Got to Oakland, and couldn't find her Kindle. Searched high. Searched low. Searched all the seat pockets. Searched the floor. Searched the luggage rack. Flight attendants came by to help search. No sign of it.
Thinking back, she remembered putting it down at the TSA check point back in Denver. So she IMed me and asked me to check. Which ended up, after a call to Lost & Found (don't bother within 24 hours of losing something) going to the website DIA has for registering a lost item. (Though that only applies for public area items; areas around the gates may have stuff picked up by the airlines, and if you leave something in a restaurant, they are probably holding onto it.)
Anyway, I had just registered and … the phone rang. It was a guy named Eric who had Margie's Kindle, and had found her name in the registration screen on the Kindle, and, following her rather unique name to a phone number in the Denver area, wanted to call to arrange getting it back to us.
Wow.
Well, it took a few days of coordination, but it turned out he was visiting the Ikea down in our neck of the woods, so I met him there. And, aside from the labyrinthine nature of getting into and then being unable to get out of an Ikea, it was that simple. He handed it off, I thanked him profusely, we shook hands, and headed our separate ways.

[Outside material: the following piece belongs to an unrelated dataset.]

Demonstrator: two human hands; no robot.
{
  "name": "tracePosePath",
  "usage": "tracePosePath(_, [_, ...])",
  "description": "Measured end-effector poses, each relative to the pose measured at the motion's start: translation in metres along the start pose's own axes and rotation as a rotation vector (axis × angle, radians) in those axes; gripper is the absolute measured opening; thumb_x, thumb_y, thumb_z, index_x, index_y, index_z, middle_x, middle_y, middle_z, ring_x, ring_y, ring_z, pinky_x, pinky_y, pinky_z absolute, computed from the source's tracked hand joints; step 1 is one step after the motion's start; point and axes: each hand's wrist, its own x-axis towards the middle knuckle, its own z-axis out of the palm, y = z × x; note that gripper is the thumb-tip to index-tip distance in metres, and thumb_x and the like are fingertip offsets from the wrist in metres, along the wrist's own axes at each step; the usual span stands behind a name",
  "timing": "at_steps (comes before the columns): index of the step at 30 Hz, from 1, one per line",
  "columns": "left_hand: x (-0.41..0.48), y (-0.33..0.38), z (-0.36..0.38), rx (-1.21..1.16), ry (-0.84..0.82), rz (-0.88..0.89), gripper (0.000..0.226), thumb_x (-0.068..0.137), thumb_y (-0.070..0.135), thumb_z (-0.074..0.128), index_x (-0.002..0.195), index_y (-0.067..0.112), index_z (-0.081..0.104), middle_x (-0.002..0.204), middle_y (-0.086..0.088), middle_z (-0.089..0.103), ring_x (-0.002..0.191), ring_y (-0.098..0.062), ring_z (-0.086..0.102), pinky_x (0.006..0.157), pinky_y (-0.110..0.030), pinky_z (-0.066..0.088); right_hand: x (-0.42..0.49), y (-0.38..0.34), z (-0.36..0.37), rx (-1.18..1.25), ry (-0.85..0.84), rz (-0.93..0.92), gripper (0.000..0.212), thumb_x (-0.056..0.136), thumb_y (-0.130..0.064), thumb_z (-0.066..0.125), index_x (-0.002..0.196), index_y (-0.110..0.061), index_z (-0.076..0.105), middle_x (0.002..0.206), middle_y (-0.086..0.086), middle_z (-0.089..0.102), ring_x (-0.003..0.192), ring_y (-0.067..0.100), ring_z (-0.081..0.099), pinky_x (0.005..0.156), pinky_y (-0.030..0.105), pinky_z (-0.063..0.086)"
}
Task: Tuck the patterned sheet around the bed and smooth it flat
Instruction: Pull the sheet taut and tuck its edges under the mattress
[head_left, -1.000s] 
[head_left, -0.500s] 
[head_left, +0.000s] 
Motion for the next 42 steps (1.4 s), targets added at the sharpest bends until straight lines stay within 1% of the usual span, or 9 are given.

And now the Kindle is here, waiting for her return.
So, thanks, Eric. Folk like you help maintain my faith in humanity, in a world that seems to do its darnedest to get eliminate it.

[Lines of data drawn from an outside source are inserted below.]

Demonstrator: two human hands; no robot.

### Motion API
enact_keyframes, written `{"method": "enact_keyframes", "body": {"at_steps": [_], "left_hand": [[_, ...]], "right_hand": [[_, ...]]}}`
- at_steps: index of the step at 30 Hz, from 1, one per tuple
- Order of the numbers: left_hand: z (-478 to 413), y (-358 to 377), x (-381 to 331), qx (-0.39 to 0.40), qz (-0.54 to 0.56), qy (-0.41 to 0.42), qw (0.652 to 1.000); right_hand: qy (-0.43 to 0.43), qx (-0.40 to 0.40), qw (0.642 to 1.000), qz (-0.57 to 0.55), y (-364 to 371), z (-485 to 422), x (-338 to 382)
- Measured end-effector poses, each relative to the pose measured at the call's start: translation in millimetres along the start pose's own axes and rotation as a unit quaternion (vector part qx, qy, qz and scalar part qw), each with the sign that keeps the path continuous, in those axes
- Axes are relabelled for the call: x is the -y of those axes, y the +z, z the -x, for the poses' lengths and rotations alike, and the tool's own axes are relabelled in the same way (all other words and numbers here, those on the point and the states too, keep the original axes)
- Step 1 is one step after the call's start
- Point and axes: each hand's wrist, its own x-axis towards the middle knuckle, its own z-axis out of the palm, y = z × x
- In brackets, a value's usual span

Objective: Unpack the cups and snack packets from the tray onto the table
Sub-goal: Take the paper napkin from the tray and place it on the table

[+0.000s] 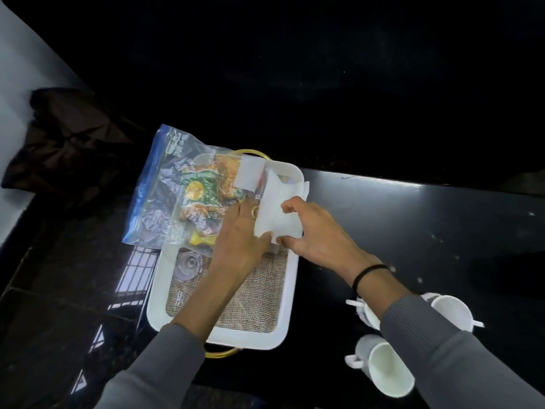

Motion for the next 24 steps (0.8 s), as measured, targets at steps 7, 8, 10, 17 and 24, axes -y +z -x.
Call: {"method": "enact_keyframes", "body": {"at_steps": [7, 8, 10, 17, 24], "left_hand": [[-22, 8, 2, -0.038, -0.06, -0.021, 0.997], [-23, 9, 2, -0.033, -0.072, -0.017, 0.997], [-25, 11, 1, -0.019, -0.12, 0.0, 0.993], [-23, 12, -4, -0.055, -0.13, 0.015, 0.99], [-5, 0, -2, -0.075, 0.073, 0.069, 0.992]], "right_hand": [[0.012, -0.008, 1.0, 0.0, 13, -8, 6], [0.014, -0.013, 1.0, 0.002, 13, -8, 5], [0.015, -0.023, 1.0, 0.001, 14, -6, 5], [0.012, -0.047, 0.999, -0.002, 14, 10, 2], [0.043, -0.085, 0.995, -0.034, 2, 29, -2]]}}
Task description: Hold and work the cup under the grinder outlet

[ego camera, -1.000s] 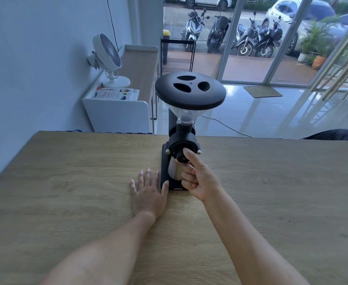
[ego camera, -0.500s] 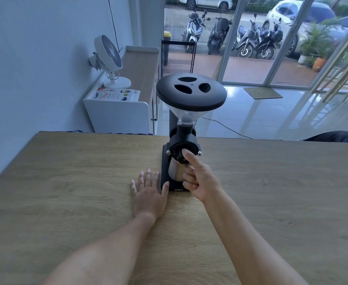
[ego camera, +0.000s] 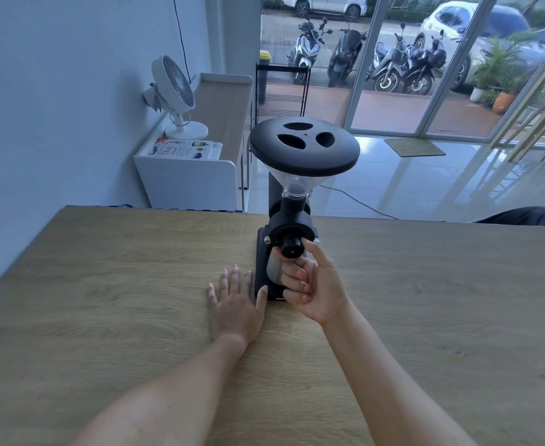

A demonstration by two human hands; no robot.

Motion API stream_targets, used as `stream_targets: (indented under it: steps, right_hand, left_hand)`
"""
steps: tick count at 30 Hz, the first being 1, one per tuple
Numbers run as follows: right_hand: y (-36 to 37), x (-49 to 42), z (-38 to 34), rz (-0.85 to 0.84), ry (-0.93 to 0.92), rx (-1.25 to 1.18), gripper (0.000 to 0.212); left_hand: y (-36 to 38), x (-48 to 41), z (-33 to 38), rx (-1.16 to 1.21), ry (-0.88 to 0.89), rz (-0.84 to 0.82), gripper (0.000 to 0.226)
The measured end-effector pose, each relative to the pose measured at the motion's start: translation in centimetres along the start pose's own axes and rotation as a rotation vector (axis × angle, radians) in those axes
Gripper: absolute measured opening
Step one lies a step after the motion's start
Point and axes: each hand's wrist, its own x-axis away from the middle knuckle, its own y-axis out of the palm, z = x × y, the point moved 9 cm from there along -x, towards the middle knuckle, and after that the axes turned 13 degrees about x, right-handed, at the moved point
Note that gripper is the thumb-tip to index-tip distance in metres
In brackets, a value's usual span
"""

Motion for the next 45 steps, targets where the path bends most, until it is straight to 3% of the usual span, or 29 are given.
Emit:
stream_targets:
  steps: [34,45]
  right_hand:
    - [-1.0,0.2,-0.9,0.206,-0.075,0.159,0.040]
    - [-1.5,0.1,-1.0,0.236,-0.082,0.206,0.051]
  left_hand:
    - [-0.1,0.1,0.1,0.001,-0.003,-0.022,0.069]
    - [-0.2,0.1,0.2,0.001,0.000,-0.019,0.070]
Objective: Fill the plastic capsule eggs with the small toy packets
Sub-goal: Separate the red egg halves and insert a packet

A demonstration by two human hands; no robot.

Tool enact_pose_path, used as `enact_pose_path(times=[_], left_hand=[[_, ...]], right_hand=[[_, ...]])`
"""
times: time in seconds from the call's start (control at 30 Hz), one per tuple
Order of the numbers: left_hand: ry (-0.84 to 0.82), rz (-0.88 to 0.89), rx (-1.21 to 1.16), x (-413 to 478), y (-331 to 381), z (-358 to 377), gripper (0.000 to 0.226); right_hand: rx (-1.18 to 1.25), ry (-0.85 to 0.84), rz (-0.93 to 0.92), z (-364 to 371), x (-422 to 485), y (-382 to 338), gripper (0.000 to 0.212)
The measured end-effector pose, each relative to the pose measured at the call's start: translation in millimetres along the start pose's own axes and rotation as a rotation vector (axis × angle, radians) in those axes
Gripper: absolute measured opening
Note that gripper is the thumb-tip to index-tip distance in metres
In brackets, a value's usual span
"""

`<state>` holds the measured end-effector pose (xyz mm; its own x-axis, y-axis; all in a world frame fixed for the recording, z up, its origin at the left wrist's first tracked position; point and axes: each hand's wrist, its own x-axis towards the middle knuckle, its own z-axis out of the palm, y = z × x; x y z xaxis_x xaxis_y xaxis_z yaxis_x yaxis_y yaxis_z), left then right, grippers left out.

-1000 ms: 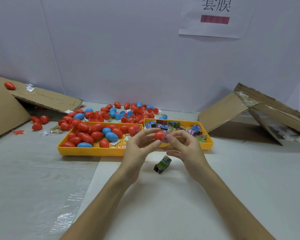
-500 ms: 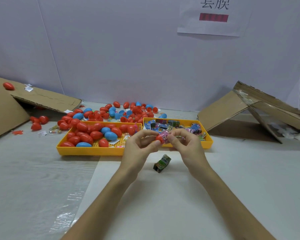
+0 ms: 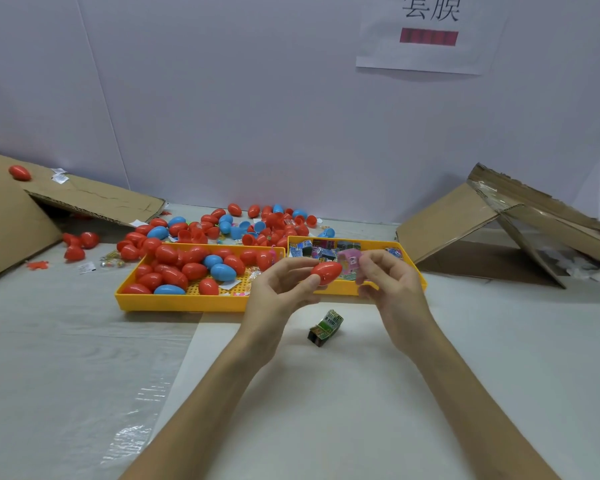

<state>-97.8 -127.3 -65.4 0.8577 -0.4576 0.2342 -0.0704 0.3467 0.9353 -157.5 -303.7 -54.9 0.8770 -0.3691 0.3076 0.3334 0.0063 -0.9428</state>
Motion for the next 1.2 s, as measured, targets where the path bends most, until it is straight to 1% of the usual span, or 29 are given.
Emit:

(That's The Parable of the Good Samaritan by Jan Wijnants (1670) below. No, nothing life threatening about losing a Kindle, but a kindness is a kindness. Who is my neighbor? It's the person who does a kindness, or needs one.)
"aside from the labyrinthine nature of getting into and then being unable to get out of an Ikea"
You mean you left without furniture?
+Patrick Bick It was hellishly difficult (and it's more the tchotchkes that I get suckered into at Ikea) — but I had a Father/Daughter Movie Night to get back to. 🙂
I swear, though — I discovered there was (from my starting point, one escalator bank too far) no way to get back to the front of the store. It was … a bit creepy.
Technology is truly our friend.
I left a really nice umbrella on the bus a few months ago. No amount of technology can conquer a Seattllite who finds a really nice umbrella.
::sighs::
Ikea's are like Disneyland rides. You get in at one point and you go through the whole damned thing before you're allowed to get out again.
"This is a dark ride"… ;^>
+Paula Moore No, actually, exceedingly well lit.
I actually enjoy visiting Ikea. It's like Moria, interesting to visit, but a bad place to try and just travel through.